I'm 34 and recently realized that AS is what has been causing my difficulty my whole life. I am currently trying to get my dr. to find a specialist to test me, but I really don't think that she is taking me seriously. She gave me info on bipolar disorder, when I don't have bipolar disorder. What she saw, of my behavior, while in her office all of 10 mins(an appt. that was supposted to be 45 mins, but I found out when i got there that someone misscheduled me)
was extreem anxiety. I told her that I can' t concentrate on things, I have so much on my mind that i can't organize any of it. I was having an anxiety issue with my appt being cut really short, and haveing to hurry and tell her everything in that little time. She said that talking at a fast rate is bipolar. I thought she was under standing me and was going to give me info on an adhd med., but it turns out we where on two different pages(or different books for that matter)

I didn't figure it out until I was 49. I just thought I was wierd, and different from everyone else on Earth. Thought I was damaged, bad, etc. Imagine my surprise to find out I'm not alone, but that these tendencies are permanent. It's a mixed bag.
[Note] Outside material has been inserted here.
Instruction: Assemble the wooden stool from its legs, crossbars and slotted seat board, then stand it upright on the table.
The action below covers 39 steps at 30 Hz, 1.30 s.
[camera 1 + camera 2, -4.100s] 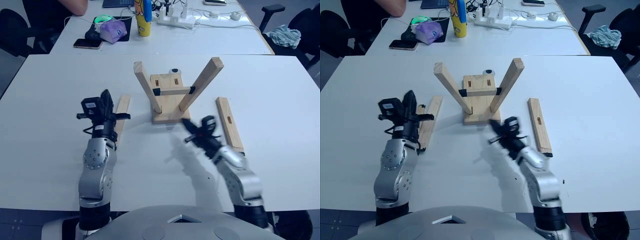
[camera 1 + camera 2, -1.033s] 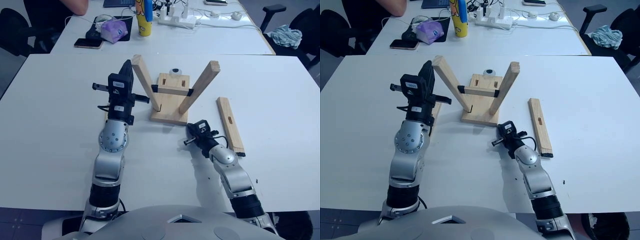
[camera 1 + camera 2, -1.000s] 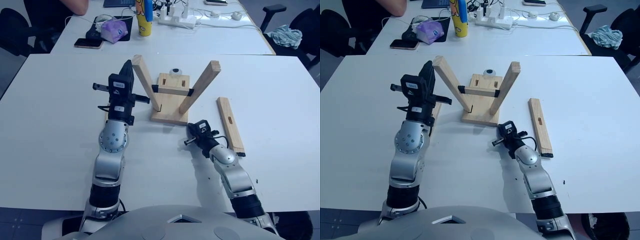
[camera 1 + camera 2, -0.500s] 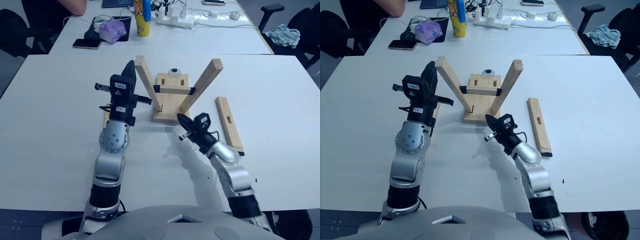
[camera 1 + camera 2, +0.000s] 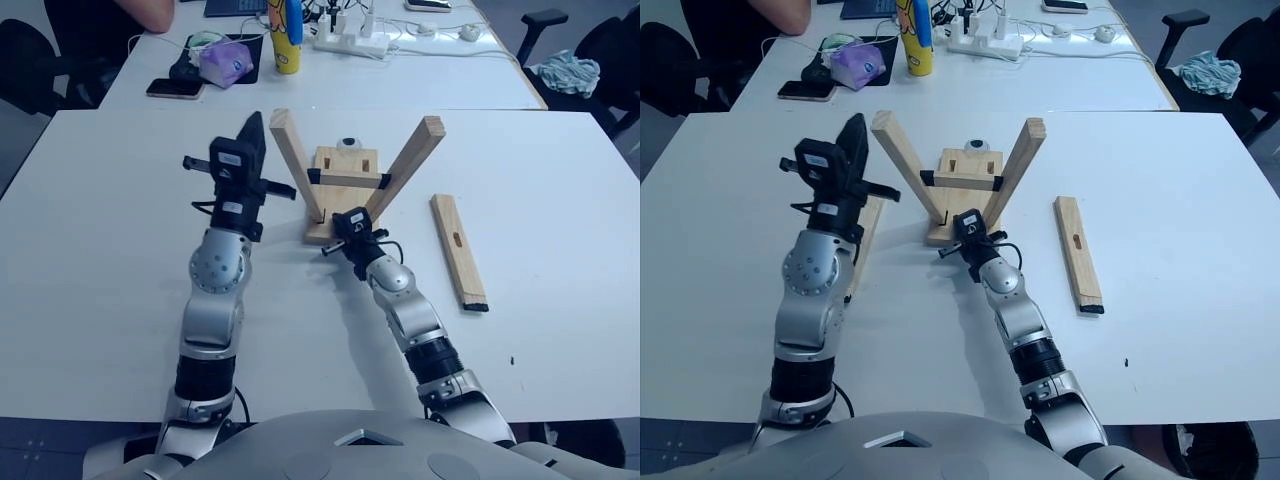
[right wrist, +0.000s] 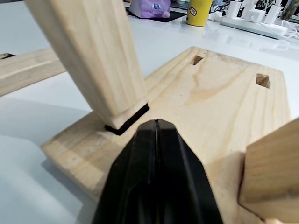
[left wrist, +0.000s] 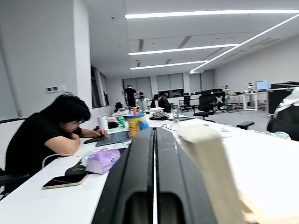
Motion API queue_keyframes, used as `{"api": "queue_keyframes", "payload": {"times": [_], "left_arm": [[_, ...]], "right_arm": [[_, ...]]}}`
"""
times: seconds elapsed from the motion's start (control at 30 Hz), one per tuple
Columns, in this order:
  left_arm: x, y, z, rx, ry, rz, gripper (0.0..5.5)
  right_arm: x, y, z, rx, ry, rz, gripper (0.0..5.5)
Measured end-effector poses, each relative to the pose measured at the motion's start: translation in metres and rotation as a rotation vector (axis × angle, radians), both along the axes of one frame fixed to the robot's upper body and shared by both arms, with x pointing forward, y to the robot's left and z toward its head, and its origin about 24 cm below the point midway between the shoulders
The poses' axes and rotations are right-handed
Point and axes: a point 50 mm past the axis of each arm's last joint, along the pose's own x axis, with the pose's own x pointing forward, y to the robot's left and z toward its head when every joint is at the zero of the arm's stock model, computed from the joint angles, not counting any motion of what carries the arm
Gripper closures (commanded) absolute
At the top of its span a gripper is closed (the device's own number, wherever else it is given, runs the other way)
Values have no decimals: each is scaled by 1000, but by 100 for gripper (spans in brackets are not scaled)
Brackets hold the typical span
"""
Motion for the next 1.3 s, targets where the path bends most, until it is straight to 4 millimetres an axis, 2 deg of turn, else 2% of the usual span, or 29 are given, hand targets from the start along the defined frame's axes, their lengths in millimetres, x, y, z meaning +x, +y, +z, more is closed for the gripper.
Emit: {"api": "queue_keyframes", "payload": {"times": [0.1,0.2,0.33,0.47,0.53,0.63,0.7,0.8,0.9,0.97,1.0,1.07,1.17,1.2,1.23,1.3], "left_arm": [[13,17,28,-49,-59,28,549],[24,25,73,-102,-159,-13,549],[25,9,142,-224,-257,-255,549],[27,6,158,-354,-185,-392,549],[34,1,158,-379,-102,-431,549],[52,-9,146,-348,89,-484,549],[56,-8,145,-339,114,-478,549],[52,-5,172,-305,0,-464,549],[29,-3,210,-244,-276,-458,549],[19,-6,218,-206,-361,-466,549],[16,-9,216,-175,-380,-470,549],[20,-14,199,-145,-339,-477,549],[46,-23,117,-131,40,-481,549],[52,-26,67,-126,270,-472,549],[48,-25,52,-135,310,-473,549],[41,-25,47,-126,315,-481,549]], "right_arm": [[0,0,0,-3,0,2,550],[1,0,0,-5,0,3,550],[1,1,0,-7,1,6,550],[1,1,0,-15,-1,8,550],[1,1,0,-21,-3,10,550],[1,3,0,-43,-14,21,550],[2,4,0,-51,-20,26,550],[2,4,0,-57,-27,29,550],[1,4,0,-59,-30,30,550],[2,4,-1,-62,-29,28,550],[2,4,-1,-62,-30,27,550],[2,4,-1,-63,-32,28,550],[2,5,2,-58,-49,30,550],[2,6,3,-55,-56,32,550],[2,6,3,-54,-57,31,550],[1,5,1,-62,-43,29,550]]}}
At least I now know that i am not a defective person. I have a different agenda than the majority of the other people on this earth.

I was diagnosed November 3, 2008 at the age of 50--half a century of watching high expectations of my promise, intelligence, and achievement turn to disappointment and despair, for no reason that ever made any sense until the Dx.

Consider yourself lucky you're going for an assessment at such a young age. Some of us in our 40s, 50s, and older have gone through hell and back not understanding why we failed to meet the expectations for our futures that our parents and teachers had for us. We were intelligent, driven, gifted even, and somehow, we disappointed ourselves over and over. When we finally discovered we had AS, we had the relief of having it all make sense, and the grief of having lived most of a lifetime with self-recrimination and shame.

i have always been different. first being Asian in Oregon. I found that out when i was 9, the other kids let me know. i was adopted by caucasian parents and was looking from the inside out. Now, looking back, it could be more because of the AS i didnt know how to make friends or play with other kids. we moved every 2 years, so that added to the anxieties.

My psychologist thinks I have anxiety or goes on about Early Maladaptive Schemas.